This is a challenging project for Semantic Web technologies. Weaving together open public data, such as Wikipedia or Geonames, and public ontologies and vocabularies such as Wordnet, etc. Of course I had to be involved in that. But consensus will be hard to achieve. Initiators are folks from Leipzig and Berlin universities, involved in dbpedia, a project to RDF-ize Wikipedia content.

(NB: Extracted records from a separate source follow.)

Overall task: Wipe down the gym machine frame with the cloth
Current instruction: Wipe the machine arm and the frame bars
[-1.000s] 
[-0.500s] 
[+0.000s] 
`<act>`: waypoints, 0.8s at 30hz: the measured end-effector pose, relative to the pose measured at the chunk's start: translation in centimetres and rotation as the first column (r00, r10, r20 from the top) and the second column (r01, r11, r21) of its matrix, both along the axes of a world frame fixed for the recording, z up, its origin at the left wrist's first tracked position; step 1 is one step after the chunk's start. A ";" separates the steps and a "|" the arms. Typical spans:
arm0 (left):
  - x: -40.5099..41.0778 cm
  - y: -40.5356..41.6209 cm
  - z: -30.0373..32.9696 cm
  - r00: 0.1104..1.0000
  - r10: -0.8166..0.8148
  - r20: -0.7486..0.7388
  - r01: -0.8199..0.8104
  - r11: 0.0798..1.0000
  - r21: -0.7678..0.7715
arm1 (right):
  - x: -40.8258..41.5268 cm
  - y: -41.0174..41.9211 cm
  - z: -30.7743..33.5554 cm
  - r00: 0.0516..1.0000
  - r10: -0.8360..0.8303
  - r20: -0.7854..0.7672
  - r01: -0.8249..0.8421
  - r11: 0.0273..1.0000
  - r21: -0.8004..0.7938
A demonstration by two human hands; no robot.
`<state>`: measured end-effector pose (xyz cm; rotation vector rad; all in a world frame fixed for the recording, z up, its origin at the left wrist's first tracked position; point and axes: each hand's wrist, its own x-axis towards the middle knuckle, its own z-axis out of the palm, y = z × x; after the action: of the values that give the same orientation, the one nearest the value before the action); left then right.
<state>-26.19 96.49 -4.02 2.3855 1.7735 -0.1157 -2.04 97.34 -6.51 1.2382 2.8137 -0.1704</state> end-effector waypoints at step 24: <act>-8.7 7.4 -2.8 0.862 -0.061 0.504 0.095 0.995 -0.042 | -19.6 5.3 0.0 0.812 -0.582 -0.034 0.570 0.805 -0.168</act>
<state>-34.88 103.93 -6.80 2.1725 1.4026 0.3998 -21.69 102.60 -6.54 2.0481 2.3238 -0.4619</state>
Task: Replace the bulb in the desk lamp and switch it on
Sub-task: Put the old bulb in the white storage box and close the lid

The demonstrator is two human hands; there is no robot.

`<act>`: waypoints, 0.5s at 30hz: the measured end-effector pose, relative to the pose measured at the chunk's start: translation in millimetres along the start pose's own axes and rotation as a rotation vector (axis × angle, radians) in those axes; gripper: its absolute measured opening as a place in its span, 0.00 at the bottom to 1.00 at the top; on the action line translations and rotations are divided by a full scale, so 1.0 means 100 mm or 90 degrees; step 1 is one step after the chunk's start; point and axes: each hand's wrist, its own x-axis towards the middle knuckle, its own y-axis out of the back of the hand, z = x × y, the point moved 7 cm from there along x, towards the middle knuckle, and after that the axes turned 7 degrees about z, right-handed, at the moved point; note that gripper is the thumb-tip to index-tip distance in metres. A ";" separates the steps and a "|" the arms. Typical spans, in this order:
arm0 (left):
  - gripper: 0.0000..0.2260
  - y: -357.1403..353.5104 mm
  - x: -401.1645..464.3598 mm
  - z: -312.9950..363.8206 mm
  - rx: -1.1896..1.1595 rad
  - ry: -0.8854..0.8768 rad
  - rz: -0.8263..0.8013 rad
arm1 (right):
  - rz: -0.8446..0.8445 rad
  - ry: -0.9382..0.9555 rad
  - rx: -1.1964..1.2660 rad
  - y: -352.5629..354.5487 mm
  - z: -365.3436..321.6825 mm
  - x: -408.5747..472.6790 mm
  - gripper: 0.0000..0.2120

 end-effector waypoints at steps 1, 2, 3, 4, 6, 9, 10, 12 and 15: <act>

I've pushed the idea that linking concepts from different schemes should not be done on the basis of too strong ontological commitment, but of some kind of loose coupling using e.g., SKOS mapping vocabulary, and why not blank concepts. This proposal has not been well received, to say the least.
Chris Bizer says:
I'm in general against using bnodes for anything! They should be deleted from the RDF spec and they are especially harmful in a linked data context, where everything should be dereferencable.
And Richard Cyganiak adds:
Yes, sure ... I understand why you want to introduce the blank node. But I don't like it. Why do you generate data? You want it to be useful. How does this blank node increase its usefulness? It doesn't. It's just a fig leaf to cover up the fact that your model is just an approximation of the real world. But we know this. Every model is. And these "semantic rubber bands" don't change this fact -- they just make your data harder to work with. Be bold! People who want to re-use your data will learn to work around its quirks and idiosyncrasies. Dealing with the quirks is a part of re-using data, it always was, and it always will be.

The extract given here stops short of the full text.